British artists Jake and Dinos Chapman are preparing to bring their unique brand of controversial art to the capital for their first "major London museum show" which opens at the Serpentine Sackler Gallery next month.
The exhibition Come and See opens in the Kensington Gardens gallery on 28 November and will include work from throughout their career and covers their art from painting and sculpture to film, music and literature. There will also be new pieces.
The artists said they would continue with the dark themes they have explored over the past two decades.
"There won't be any puppy dogs or watercolours of seascapes in the exhibition. That would probably be the most radical show we could ever do. We're not ready for it though," Jake told The Independent.
"There will be some old works and new works. There will be a spectrum of effects. Some that is old that hasn't been seen and some completely new stuff that probably shouldn't be seen.
"We are not really interested in highlighting the more positive aspects of humanity. We're interested in the underbelly of things. As far as we're concerned the depths of that seam is profound and infinite."
The Chapmans began collaborating in the 1990s, and came to prominence with the work "Disasters of War", recreations of Goya's etchings of the same name using plastic figures.
They have caused controversy with their series of mannequins of children with genitalia instead of facial features and their work tackling the Holocaust. There was outrage when they bought a series by Goya and "reworked" them.
Jake said: "We always saw the outrage as a seemingly appropriate response to the work. There are other ways of seeing it too, whether politically erudite or funny.
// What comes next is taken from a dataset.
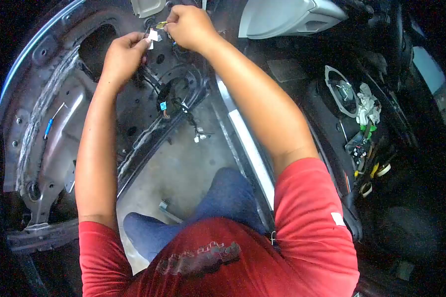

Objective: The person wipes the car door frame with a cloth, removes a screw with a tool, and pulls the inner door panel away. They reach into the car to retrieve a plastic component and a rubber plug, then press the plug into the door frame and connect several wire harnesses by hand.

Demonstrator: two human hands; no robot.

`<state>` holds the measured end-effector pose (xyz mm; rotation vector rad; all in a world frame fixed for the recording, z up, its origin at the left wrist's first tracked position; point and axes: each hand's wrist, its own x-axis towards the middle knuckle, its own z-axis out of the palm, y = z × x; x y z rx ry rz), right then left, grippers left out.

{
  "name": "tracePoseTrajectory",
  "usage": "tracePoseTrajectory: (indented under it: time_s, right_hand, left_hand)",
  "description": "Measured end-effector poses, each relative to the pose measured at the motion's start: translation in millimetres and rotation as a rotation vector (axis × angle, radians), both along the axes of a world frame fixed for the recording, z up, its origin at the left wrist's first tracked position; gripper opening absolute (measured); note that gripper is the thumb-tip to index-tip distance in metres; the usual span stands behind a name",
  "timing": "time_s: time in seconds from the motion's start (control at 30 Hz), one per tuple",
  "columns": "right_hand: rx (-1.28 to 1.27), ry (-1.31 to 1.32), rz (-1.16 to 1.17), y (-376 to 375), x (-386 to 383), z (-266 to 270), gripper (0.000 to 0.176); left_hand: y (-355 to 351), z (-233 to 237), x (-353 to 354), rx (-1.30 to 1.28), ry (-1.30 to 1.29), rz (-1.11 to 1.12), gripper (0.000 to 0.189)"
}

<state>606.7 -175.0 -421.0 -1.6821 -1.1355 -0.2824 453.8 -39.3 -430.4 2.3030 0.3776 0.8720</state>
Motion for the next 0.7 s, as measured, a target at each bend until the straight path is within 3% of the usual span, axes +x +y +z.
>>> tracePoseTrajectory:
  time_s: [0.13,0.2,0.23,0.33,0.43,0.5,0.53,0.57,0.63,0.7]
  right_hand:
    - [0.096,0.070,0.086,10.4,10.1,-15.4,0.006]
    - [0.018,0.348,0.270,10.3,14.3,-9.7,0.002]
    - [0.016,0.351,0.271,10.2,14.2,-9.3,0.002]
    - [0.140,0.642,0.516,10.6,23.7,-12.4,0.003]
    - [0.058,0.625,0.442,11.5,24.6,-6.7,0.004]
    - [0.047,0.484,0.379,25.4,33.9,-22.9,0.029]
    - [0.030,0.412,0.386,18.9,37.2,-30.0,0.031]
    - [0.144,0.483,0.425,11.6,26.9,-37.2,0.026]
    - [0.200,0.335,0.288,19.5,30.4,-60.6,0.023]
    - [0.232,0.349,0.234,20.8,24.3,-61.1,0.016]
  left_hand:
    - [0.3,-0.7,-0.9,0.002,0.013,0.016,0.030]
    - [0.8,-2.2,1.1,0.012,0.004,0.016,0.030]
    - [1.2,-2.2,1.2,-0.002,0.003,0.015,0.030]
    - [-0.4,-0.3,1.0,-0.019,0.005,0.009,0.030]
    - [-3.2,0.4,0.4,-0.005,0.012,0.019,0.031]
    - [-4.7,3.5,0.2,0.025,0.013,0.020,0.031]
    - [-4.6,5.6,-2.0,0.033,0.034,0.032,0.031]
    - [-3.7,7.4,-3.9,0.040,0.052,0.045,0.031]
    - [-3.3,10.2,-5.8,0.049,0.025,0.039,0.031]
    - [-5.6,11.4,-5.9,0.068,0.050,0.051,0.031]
The moral outrage is a melodramatic reaction to the work."
The artists create "iconoclastic sculpture, installations and two-dimensional works that address themes including morality, religion, history of art and consumer culture," a spokesman for the Serpentine said.
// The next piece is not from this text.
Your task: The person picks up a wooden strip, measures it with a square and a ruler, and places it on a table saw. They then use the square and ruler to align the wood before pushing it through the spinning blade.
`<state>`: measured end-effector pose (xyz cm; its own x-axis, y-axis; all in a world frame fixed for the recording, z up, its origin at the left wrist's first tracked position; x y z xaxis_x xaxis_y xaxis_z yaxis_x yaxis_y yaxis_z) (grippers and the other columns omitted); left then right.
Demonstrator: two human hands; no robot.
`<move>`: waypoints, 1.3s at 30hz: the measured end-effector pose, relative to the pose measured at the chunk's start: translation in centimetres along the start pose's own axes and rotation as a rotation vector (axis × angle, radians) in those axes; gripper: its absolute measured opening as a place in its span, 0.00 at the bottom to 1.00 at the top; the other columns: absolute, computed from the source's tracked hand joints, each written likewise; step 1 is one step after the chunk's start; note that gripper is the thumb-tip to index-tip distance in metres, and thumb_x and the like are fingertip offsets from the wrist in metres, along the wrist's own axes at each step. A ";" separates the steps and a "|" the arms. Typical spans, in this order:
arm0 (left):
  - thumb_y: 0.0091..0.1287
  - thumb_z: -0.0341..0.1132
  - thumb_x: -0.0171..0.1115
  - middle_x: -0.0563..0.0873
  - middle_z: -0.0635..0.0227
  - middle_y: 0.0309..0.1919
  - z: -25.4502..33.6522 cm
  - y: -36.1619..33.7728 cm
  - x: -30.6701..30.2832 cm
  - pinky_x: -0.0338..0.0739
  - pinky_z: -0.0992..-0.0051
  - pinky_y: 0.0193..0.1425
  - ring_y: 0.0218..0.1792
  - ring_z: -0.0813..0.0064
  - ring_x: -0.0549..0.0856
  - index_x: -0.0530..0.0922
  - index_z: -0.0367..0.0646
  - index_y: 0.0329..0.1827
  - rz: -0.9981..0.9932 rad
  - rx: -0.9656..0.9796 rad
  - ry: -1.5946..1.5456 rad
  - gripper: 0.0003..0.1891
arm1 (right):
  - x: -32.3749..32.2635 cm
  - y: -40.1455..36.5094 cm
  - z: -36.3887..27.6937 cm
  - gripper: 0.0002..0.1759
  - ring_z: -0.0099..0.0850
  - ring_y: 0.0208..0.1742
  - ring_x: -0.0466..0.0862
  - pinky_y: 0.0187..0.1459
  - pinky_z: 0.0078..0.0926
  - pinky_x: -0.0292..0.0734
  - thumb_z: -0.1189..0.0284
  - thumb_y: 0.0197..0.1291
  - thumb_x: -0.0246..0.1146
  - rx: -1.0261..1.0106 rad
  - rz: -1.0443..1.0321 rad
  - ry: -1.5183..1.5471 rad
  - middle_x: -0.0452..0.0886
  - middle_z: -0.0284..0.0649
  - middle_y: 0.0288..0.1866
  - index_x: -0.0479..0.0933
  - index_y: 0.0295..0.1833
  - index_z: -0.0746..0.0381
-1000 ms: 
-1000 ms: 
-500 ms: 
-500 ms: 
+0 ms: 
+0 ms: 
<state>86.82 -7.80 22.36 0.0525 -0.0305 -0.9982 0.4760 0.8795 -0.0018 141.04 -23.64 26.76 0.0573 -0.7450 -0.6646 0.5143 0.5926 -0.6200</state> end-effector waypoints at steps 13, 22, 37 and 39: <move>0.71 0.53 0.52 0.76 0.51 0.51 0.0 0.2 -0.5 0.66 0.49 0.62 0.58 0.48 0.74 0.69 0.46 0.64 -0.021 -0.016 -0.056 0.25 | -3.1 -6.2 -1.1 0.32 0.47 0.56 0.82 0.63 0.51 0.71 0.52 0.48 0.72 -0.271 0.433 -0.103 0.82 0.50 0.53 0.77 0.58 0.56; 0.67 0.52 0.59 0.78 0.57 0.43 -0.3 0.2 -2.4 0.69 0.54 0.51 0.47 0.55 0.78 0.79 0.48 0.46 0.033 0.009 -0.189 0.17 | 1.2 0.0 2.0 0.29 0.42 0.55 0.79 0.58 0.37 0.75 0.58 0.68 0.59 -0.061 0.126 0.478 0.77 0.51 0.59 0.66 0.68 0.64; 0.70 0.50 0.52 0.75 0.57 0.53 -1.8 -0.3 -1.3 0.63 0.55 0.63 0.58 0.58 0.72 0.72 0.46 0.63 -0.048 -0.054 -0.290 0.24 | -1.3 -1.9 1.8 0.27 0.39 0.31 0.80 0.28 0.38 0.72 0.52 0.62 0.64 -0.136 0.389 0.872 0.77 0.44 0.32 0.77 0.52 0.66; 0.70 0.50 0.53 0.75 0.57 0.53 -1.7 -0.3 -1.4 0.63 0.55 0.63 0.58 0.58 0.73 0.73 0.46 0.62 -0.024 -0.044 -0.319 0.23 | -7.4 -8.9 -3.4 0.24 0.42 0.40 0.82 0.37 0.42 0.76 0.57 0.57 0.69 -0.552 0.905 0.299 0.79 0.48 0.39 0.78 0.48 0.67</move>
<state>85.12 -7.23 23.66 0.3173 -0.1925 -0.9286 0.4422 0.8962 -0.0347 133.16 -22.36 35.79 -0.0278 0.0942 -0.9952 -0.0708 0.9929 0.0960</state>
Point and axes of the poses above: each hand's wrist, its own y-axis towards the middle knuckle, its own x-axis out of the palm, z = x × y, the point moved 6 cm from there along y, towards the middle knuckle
The Tate described the brothers as among "the most significant and best-known contemporary British artists working today".
They were nominated for the Turner Prize in 2003 and recently have had major solo exhibitions at SongEun Artspace Museum in Seoul and the Hermitage in St Petersburg.
Work from their "Hell" landscapes series, with scenes of brutality - again using models - will be in the exhibition.
Jake added he was "very excited to be exhibiting at the Serpentine. It is our first major London museum show and the first time we've shown in a major London park."
The brothers had previously displayed a single group of works called "When Humans Walked the Earth" at Tate Britain in 2007, but this marks the brothers' first survey show in the capital.
Jake added: "I don't think we'll try and engineer it to produce a balanced retrospective view of the work. We're not great fans of that linear trajectory or intelligibility. If there's any kind of methodology to the work, it's same scratch different itch."